* **REQUIRED ACTION**
Reproduce the data exactly.

━━━━━ THE INPUT

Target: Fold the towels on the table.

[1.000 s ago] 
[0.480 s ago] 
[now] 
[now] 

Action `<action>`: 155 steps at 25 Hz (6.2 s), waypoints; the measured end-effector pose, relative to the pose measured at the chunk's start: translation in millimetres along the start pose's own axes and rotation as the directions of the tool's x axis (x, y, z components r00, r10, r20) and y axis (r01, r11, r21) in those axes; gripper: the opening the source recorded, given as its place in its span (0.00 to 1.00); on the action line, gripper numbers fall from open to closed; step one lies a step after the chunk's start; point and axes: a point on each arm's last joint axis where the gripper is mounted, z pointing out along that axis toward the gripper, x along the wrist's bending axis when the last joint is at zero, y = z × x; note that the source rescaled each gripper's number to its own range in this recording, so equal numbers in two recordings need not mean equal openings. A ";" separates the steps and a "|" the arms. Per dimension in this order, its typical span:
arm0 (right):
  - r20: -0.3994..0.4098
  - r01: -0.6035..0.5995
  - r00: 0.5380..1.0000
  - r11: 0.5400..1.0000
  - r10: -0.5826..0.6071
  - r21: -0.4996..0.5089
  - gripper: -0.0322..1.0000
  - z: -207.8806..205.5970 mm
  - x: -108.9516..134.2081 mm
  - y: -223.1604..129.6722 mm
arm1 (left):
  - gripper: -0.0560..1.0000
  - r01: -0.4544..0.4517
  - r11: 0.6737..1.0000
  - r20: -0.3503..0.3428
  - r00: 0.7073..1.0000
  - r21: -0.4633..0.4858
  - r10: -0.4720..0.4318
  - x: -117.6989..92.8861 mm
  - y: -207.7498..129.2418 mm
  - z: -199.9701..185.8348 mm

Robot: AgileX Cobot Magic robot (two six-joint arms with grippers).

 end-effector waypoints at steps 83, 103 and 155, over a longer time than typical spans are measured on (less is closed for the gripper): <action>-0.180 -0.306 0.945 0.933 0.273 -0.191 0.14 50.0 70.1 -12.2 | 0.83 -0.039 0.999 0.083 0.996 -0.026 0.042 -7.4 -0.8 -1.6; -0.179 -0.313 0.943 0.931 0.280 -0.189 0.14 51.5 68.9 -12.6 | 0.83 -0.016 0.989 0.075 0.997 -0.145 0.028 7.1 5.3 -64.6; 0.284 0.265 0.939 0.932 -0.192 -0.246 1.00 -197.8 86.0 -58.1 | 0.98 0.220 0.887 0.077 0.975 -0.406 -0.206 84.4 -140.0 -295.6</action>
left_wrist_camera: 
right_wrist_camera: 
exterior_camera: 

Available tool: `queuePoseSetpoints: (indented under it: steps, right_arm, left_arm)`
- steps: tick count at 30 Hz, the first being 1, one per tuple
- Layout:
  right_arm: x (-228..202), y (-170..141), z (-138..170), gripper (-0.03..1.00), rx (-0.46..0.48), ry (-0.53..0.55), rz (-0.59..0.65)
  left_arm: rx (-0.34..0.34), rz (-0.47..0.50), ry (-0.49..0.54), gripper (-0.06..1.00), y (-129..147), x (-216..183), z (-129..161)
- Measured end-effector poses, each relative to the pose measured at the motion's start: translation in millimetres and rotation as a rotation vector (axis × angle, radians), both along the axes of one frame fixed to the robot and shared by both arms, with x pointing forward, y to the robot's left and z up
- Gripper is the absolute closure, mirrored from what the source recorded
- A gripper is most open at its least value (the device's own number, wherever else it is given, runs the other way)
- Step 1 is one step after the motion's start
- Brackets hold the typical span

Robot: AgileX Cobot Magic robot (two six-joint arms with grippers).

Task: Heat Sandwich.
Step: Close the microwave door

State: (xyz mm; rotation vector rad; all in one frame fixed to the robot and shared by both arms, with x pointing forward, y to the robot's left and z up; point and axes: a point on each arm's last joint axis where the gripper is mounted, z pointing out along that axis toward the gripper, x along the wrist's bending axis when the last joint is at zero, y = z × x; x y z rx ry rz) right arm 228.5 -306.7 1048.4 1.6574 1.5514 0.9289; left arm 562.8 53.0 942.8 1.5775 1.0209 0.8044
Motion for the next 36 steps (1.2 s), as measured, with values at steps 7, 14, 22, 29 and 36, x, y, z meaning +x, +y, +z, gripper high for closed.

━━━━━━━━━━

* **ANSWER SECTION**
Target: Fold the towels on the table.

[1.000 s ago] 
[0.480 s ago] 
[now] 
[now] 

Action `<action>`: 155 steps at 25 Hz (6.2 s), waypoints; the measured end-effector pose, relative to the pose measured at the chunk's start: translation in millimetres along the start pose's own axes and rotation as the directions of the tool's x axis (x, y, z components r00, r10, r20) and y axis (r01, r11, r21) in those axes; gripper: the opening the source recorded, given as its place in its span (0.00 to 1.00); on the action line, gripper numbers fall from open to closed; step one lies a step after the chunk's start; point and axes: a point on each arm's last joint axis where the gripper is mounted, z pointing out along that axis toward the gripper, x along the wrist's bending axis when the last joint is at zero, y = z × x; note that the source rescaled each gripper's number to its own range in this recording, so equal numbers in two recordings need not mean equal openings. A ";" separates the steps and a "|" the arms. Per dimension in this order, its typical span:
arm0 (right):
  - r20: -0.3994..0.4098
  - r01: -0.6035..0.5995
  - r00: 0.5380..1.0000
  - r11: 0.5400..1.0000
  - r10: -0.5826..0.6071
  - r21: -0.4996..0.5089
  - gripper: -0.0322..1.0000
  - z: -207.8806..205.5970 mm
  - x: -108.9516..134.2081 mm
  - y: -223.1604..129.6722 mm
arm1 (left):
  - gripper: -0.0560..1.0000
  - r01: -0.4544..0.4517
  - r11: 0.6737..1.0000
  - r20: -0.3503..0.3428
  - r00: 0.7073..1.0000
  - r21: -0.4633..0.4858
  - r10: -0.4720..0.4318
  - x: -117.6989..92.8861 mm
  - y: -207.7498..129.2418 mm
  - z: -199.9701..185.8348 mm

Robot: AgileX Cobot Magic robot (two six-joint arms with grippers).

 end-effector waypoints at steps 83, 103 and 155, over a longer time than typical spans are measured on (less is closed for the gripper): <action>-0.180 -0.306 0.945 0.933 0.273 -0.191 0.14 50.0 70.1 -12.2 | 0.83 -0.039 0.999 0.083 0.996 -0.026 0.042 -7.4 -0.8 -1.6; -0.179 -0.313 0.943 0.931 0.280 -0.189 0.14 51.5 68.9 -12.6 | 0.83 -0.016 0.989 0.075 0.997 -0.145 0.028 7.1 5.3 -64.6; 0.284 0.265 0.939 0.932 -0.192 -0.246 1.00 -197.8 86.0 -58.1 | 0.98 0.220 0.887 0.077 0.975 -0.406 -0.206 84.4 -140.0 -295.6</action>
left_wrist_camera: 
right_wrist_camera: 
exterior_camera: 

Available tool: `queuePoseSetpoints: (indented under it: steps, right_arm, left_arm)`
- steps: tick count at 30 Hz, the first being 1, one per tuple
- Layout:
  right_arm: x (-228..202), y (-170..141), z (-138..170), gripper (-0.03..1.00), rx (-0.46..0.48), ry (-0.53..0.55), rz (-0.59..0.65)
  left_arm: rx (-0.34..0.34), rz (-0.47..0.50), ry (-0.49..0.54), gripper (-0.06..1.00), y (-129..147), x (-216..183), z (-129..161)
- Measured end-effector poses, each relative to the pose measured at the motion's start: translation in millimetres and rotation as a rotation vector (axis × angle, radians), both along the axes of one frame fixed to the robot and shared by both arms, with x pointing forward, y to the robot's left and z up
- Gripper is the absolute closure, mirrored from what the source recorded
- A gripper is most open at its least value (the device's own number, wherever else it is given, runs the other way)
- Step 1 is one step after the motion's start
- Brackets hold the typical span

Robot: AgileX Cobot Magic robot (two six-joint arms with grippers).

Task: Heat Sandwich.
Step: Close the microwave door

State: (xyz mm; rotation vector rad; all in one frame fixed to the robot and shared by both arms, with x pointing forward, y to the robot's left and z up; point and axes: a point on each arm's last joint axis where the gripper is mounted, z pointing out along that axis toward the gripper, x along the wrist's bending axis when the last joint is at zero, y = z × x; x y z rx ry rz) right arm 228.5 -306.7 1048.4 1.6574 1.5514 0.9289; left arm 562.8 53.0 942.8 1.5775 1.0209 0.8044
Motion for the next 36 steps (1.2 s), as measured, with values at steps 7, 14, 22, 29 and 36, x, y, z meaning +x, +y, +z, gripper high for closed.

That is the complete output for this exercise.